Tuesday, May 11, 2010

Waxman and FTC to Criminalize Vitamins

Another small step toward the total control of American behavior and choice is being taken by Rep. Henry Waxman (D-CA).

From Natural News -
Health freedom alert: Congressman Waxman sneaks anti-vitamin amendment into Wall Street reform bill

Of all the sneaky tactics practiced in Washington D.C., this recent action by Congressman Henry Waxman (D-CA) is one of the most insidious: While no one was looking, he injected amendment language into the Wall Street Reform and Consumer Protection Act of 2009 (H.R. 4173) that would expand the powers of the FTC (not the FDA, but the FTC) to terrorize nutritional supplement companies by greatly expanding the power of the FTC to make its own laws that target dietary supplement companies.

If you try to fight the FTC, they haul you into their own special "FTC courts" which are not public courts where you have the benefit of a jury, but rather they are courts where the judges are actually FTC employees and you have no rights. You are essentially guilty until proven innocent, and virtually no one has been found innocent by the FTC.

The FTC also forces you to sign a "consent decree" which involves you admitting to committing crimes that you have actually never committed. These crimes include the "criminal misrepresentation of a product" by, for example, explaining that walnuts help support healthy cholesterol levels or that cherries ease symptoms of inflammation.

Using these methods, the FTC has extorted tens of millions of dollars out of nutritional supplement companies. More importantly, it has terrorized the industry and put several companies out of business, denying the American public access to products that could improve their health and prevent disease.

Now Congressman Henry Waxman wants to give the FTC even more powers by allowing the FTC to write its own laws without Congressional approval. This would allow a rogue agency to simply invent any new law it wants, such as requiring nutritional supplement companies to spend hundreds of millions of dollars "proving" the efficacy of a vitamin before they can sell it.

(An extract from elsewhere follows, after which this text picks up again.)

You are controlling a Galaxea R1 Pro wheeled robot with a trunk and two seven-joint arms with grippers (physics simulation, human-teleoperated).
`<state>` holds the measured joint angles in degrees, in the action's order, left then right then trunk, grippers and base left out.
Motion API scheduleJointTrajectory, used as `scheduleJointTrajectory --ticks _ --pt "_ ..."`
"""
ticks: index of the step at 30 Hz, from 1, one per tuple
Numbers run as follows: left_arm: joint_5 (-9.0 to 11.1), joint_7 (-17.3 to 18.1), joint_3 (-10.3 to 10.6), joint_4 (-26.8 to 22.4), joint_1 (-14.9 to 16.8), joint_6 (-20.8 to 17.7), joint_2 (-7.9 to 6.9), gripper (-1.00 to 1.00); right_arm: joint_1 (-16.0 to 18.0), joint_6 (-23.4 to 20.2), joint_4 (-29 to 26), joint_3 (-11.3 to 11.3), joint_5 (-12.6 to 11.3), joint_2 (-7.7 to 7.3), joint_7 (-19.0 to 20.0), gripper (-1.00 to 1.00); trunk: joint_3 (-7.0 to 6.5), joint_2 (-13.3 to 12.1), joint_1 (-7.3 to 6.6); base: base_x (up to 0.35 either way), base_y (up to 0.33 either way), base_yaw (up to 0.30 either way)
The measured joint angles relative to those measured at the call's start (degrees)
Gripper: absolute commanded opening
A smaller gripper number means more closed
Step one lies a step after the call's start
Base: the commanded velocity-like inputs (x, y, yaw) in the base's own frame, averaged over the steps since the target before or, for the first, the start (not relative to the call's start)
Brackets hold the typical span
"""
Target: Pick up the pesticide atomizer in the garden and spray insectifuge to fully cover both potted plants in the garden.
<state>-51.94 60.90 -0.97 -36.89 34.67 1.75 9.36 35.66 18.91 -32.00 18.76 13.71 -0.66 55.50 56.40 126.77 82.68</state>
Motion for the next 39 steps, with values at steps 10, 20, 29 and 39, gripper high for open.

This will allow the FTC to utterly circumvent DSHEA -- the law passed in 1994 that provides basic protections to vitamin and supplement manufacturers. This will result in an FTC war on vitamins and supplements that would no doubt see this rogue agency attempting to destroy the entire industry and imprison the founders and executives of all the top supplement manufacturers.

This is how bad things have become in America today: The criminal CEOs of drug companies are allowed to commit felony crimes, engage in routine price fixing fraud and fix their research with fraudulent clinical trials, yet the FTC and FDA do nothing. But when an honest nutritional supplement company says something like, "Walnuts are good for your heart," they get threatened with imprisonment or have their entire life savings stolen away from them by the FTC through a series of "fines."
I'm not a big fan or advocate of vitamin and mineral health supplements; I believe it's all a load of hogwash at best and dangerously toxic at worst, but that's not the point. The point is that free people should be able to make the choices they find beneficial to their own well being and if wasting their money on health supplements is their choice then government and nanny-staters should get the hell out of their way.

It is by small steps that we will lose our Republic because we won't even see it coming so occupied we will be with Obamacare, illegal immigration, terrorism, banking and Wall Street reform, and a myriad of other big picture issues. They say the devil is in the details and you can't see the forest for the trees. Well, it's the Devils forest now.

The life of Indigo Red is full of adventure. Tune in next time for the Further Adventures of Indigo Red.


dcat said...

yep yer right "sigh"

Always On Watch said...

injected amendment language into the Wall Street Reform and Consumer Protection Act of 2009


What is it with these politicians sneaking stuff into legislation?